The ideas and government policies I fear are the same ones that were
feared and criticized long ago by Adam Smith.
The
substance of such ideas and policies are claims and presuppositions
that following private self-interest is always wrong, that people
are not rational and not moral and should be controlled, guided, and
made better by the anointed who know what is good for the rest of
us. Thus the rulers acting in the public interest must restrain
freedom in favor of higher values and goals they choose to set.
We
lived in such a system in the past, but I see its many symptoms
again in Europe today, and probably, dare I say, in this country as
well.
And
finally, there is another danger: the emergence of nonideological
but very aggressive “isms,” which are really quite new. Let me at
least name them:
- We
all care about human rights, but I am afraid of “human rightism.”
- We
all want to have a healthy environment, but I see the danger in
environmentalism.
- To
put it politically correctly, I admire the second gender, but I fear
feminism.
- We
all are enriched by other cultures, but not by multiculturalism.
- I am
aware of the importance of voluntary associations, but I fear NGOism.
In The
Theory of Moral Sentiments, published in 1759, Adam Smith tried to
understand those who seek to restrain our liberty. He wrote that
they want to “arrange the different members of a great society with
as much ease as the hand arranges the different pieces upon a
chessboard.” They do not consider that the “pieces upon the
chessboard have no other principle of motion besides that which the
hand impresses upon them; but that, in the great ‘chessboard’ of
human society, every single piece has a principle of motion of its
own, altogether different from that which the legislature might
choose to impress upon it.”
I see
the current all-embracing legislation influenced by the powerful
special-interest groups representing the new “isms” to be a real
danger to the liberty of all of us.
There
is no other way for us to preserve liberty than going back to
classical liberalism, than going back to the ideas of Adam Smith and
to the Foundation for Economic Education.
President
Václav Klaus is Europe’s premier political advocate of classical
liberalism and economic freedom. Born in Prague in 1941, he earned
his Ph.D. from the University of Economics in Prague, and also
studied in Italy and the United States. His discovery of the
writings of Ludwig von Mises, Friedrich Hayek, and Milton Friedman
changed forever the way he looked at the world.

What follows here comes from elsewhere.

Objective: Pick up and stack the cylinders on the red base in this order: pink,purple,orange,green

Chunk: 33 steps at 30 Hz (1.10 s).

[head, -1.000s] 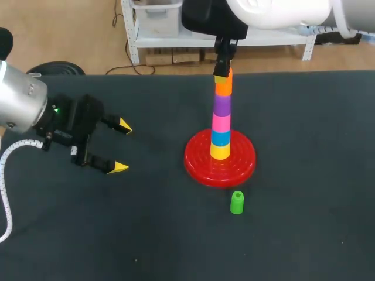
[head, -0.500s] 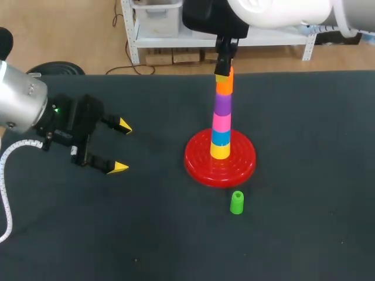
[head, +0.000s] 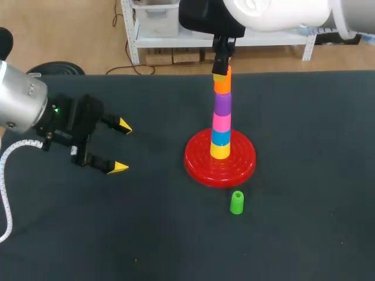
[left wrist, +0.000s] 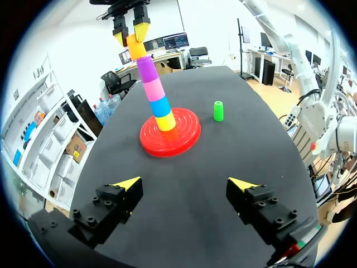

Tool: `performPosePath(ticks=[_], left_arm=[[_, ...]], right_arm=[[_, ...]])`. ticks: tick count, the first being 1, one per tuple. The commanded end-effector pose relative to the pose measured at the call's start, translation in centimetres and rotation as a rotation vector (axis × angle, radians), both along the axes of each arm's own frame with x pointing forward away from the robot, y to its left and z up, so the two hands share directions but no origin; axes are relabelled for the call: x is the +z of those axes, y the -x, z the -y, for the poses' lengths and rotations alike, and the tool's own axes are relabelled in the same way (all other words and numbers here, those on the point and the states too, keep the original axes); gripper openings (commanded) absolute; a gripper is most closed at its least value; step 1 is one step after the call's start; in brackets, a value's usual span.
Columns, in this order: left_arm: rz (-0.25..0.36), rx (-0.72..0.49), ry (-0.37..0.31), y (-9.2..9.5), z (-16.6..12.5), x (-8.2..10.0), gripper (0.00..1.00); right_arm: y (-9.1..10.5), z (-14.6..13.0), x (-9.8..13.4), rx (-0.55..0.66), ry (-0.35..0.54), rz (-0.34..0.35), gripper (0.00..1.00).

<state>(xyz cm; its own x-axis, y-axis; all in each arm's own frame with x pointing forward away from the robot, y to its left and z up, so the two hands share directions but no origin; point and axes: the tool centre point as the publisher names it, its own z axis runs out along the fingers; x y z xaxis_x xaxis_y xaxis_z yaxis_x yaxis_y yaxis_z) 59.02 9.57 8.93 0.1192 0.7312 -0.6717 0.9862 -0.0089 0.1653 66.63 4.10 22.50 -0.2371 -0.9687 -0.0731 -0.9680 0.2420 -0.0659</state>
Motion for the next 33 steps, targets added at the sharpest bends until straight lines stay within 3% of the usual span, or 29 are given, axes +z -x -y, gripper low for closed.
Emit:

Following the Velvet Revolution of 1989, which ended communist rule
in Czechoslovakia, Dr. Klaus served as the minister of finance and
then prime minister from 1992 to 1997. During that time he guided
one of the most successful transformations from Soviet-style
socialism to a vibrant market economy.
In
February 2003 Václav Klaus was elected the President of the Czech
Republic. In this role he continues to be an eloquent and
uncompromising voice for liberty and a staunch critic of growing
centralized power and control in the European Union. We are very
privileged to present President Klaus the 2006 Adam Smith Award for
Excellence in Free-Market Education.